Using the material that follows, output exactly the lines from the one containing "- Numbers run" through the one containing "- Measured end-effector", with both ends kept.

-- -- --

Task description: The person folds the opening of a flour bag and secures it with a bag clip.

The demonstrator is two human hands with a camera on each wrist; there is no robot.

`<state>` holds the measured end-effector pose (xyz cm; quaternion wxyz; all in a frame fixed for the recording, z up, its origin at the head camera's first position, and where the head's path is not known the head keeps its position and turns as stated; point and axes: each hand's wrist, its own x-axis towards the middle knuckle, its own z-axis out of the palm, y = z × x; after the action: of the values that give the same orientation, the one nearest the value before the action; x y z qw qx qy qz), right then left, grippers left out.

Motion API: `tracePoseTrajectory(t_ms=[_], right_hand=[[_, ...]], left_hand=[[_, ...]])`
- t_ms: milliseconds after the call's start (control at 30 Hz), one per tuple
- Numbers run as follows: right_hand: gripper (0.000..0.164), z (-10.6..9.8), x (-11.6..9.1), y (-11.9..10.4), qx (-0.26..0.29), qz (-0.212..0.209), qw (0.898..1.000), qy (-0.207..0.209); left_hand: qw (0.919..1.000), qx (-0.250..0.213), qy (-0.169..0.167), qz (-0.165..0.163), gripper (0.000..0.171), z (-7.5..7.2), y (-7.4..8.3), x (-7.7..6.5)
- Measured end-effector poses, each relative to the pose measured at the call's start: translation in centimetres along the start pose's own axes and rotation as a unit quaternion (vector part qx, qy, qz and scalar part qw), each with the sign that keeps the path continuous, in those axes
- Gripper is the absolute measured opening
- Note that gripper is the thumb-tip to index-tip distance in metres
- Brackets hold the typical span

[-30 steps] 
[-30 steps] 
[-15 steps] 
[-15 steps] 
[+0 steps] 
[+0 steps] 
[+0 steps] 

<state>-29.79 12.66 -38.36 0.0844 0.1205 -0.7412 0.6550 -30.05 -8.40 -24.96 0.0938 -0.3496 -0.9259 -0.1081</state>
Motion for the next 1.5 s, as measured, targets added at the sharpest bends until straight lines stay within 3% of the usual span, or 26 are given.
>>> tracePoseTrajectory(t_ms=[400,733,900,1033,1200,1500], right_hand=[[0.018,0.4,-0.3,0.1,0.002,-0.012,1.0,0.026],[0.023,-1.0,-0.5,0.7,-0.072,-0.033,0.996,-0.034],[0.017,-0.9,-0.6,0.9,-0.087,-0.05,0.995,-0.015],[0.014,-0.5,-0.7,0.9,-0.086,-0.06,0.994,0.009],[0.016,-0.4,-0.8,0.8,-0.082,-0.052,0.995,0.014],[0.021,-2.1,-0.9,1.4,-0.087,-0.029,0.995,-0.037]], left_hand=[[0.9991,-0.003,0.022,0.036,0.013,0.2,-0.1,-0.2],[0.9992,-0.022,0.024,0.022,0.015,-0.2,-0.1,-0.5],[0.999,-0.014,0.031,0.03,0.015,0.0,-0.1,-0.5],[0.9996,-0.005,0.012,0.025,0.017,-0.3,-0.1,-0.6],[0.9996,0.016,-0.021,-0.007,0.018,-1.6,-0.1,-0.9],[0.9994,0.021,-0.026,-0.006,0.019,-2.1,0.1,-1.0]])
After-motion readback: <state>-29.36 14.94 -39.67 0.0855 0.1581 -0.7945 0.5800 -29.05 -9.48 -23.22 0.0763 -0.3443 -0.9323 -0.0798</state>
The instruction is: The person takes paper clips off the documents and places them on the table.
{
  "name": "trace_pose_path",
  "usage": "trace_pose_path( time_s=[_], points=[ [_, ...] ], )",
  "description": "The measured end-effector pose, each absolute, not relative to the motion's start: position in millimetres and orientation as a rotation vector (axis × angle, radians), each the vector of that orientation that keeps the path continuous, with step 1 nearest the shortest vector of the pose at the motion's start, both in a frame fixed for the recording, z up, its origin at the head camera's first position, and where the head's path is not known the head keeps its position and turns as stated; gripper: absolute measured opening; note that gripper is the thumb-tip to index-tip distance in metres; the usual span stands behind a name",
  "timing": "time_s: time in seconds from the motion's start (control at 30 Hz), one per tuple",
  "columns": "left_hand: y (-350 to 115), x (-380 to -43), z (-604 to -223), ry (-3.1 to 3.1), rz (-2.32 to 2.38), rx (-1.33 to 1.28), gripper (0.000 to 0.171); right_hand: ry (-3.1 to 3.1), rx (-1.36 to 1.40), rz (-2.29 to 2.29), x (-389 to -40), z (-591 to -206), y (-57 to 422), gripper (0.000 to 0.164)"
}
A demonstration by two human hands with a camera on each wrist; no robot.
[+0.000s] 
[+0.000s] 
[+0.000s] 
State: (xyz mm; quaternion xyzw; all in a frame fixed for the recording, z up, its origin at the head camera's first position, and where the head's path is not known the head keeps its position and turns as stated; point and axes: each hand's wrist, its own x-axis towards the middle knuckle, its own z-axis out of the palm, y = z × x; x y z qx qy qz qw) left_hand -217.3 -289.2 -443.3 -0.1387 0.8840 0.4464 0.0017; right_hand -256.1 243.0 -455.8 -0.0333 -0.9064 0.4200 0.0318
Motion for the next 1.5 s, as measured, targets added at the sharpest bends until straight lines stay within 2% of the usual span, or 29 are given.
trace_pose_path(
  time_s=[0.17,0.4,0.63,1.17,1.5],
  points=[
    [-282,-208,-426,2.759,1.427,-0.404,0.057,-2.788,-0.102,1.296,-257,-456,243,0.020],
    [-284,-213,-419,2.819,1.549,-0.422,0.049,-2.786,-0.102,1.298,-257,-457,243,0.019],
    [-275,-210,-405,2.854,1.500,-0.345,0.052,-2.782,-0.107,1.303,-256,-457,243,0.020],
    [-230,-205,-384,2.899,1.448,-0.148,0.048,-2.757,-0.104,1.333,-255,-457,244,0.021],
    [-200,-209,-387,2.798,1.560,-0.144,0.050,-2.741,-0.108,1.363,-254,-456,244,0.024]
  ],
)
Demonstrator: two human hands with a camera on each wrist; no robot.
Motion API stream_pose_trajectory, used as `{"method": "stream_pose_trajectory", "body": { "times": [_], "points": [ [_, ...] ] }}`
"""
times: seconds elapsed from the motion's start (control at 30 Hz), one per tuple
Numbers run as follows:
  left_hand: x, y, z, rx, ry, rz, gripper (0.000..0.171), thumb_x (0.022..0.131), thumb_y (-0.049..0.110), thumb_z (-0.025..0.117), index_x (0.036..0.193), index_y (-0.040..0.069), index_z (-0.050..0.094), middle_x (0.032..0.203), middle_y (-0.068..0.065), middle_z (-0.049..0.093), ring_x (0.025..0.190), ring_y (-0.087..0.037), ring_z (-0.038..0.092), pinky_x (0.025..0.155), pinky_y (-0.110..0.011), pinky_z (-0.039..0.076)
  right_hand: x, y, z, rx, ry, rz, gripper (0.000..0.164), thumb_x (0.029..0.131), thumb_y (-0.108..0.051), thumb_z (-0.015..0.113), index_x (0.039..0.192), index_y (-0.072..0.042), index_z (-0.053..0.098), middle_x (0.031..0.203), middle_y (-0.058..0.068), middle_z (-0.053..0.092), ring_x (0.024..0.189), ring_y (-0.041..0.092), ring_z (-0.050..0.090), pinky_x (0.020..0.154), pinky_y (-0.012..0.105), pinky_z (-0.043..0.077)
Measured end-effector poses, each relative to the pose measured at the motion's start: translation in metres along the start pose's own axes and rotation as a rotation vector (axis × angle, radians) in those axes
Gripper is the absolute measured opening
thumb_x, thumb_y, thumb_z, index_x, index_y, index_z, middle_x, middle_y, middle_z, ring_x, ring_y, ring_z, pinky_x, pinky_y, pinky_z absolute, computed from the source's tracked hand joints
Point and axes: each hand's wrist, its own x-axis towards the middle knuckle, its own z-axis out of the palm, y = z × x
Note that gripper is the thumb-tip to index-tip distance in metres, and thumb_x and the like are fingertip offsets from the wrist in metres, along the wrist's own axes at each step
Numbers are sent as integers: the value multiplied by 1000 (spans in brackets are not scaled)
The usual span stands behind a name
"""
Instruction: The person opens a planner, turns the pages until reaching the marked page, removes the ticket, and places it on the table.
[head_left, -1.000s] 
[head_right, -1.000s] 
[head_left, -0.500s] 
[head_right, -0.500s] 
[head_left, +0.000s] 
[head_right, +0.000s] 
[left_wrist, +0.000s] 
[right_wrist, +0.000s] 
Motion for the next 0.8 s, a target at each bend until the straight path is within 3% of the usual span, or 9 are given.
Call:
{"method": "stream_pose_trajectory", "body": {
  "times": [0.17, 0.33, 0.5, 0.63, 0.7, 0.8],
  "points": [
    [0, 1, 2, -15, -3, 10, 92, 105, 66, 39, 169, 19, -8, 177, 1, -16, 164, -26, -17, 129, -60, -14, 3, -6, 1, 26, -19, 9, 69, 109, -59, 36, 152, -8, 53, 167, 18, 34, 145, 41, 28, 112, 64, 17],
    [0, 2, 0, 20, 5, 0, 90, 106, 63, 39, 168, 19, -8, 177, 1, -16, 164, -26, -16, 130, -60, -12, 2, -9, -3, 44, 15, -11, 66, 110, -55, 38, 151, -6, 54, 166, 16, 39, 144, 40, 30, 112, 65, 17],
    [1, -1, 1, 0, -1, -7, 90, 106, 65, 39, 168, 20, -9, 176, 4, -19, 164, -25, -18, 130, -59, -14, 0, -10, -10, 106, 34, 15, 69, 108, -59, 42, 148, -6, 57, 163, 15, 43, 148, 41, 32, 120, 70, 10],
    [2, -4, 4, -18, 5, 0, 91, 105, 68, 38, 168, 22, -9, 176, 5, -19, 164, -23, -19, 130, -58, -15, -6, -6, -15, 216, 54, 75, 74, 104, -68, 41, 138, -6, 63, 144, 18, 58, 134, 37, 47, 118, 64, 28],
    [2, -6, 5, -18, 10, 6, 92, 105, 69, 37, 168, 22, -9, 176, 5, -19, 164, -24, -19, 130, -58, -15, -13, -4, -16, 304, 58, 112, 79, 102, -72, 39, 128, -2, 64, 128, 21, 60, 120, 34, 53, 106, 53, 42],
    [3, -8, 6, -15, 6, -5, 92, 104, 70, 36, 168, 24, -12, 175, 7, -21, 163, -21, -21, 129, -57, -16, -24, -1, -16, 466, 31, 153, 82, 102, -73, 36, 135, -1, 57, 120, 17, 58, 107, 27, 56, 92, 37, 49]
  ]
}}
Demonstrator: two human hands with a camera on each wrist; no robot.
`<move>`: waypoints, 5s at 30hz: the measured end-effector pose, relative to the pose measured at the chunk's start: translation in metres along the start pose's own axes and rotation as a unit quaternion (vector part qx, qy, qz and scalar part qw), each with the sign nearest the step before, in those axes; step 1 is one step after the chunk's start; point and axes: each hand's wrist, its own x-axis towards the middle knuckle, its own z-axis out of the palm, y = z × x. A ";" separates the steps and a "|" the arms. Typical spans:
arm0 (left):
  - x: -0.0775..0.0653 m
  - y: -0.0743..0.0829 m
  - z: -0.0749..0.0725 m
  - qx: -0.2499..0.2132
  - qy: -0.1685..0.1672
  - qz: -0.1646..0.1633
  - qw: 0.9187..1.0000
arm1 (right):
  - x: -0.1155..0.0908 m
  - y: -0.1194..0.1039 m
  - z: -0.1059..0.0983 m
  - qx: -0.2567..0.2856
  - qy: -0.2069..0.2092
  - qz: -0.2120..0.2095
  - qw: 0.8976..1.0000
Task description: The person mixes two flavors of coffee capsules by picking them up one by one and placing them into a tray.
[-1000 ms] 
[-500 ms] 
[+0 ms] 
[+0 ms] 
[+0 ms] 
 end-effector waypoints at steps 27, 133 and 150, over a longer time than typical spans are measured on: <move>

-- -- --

**Result of the task**:
- Numbers run as follows: right_hand: gripper (0.000..0.164), z (-10.6..9.8), x (-11.6..9.1), y (-11.9..10.4), qx (-0.26..0.29), qz (-0.212..0.209), qw (0.898..1.000), qy (-0.207..0.209); left_hand: qw (0.919..1.000), qx (-0.250..0.213), qy (-0.169..0.167), qz (-0.165..0.163), gripper (0.000..0.171), z (-7.5..7.2), y (-7.4..8.3), x (-7.7..6.5)
- Measured end-effector poses, each relative to the pose measured at the call's start: translation in centimetres along the start pose's own axes and rotation as a unit quaternion (vector part qx, qy, qz and scalar part qw), each with the sign that keeps the path continuous, in those axes

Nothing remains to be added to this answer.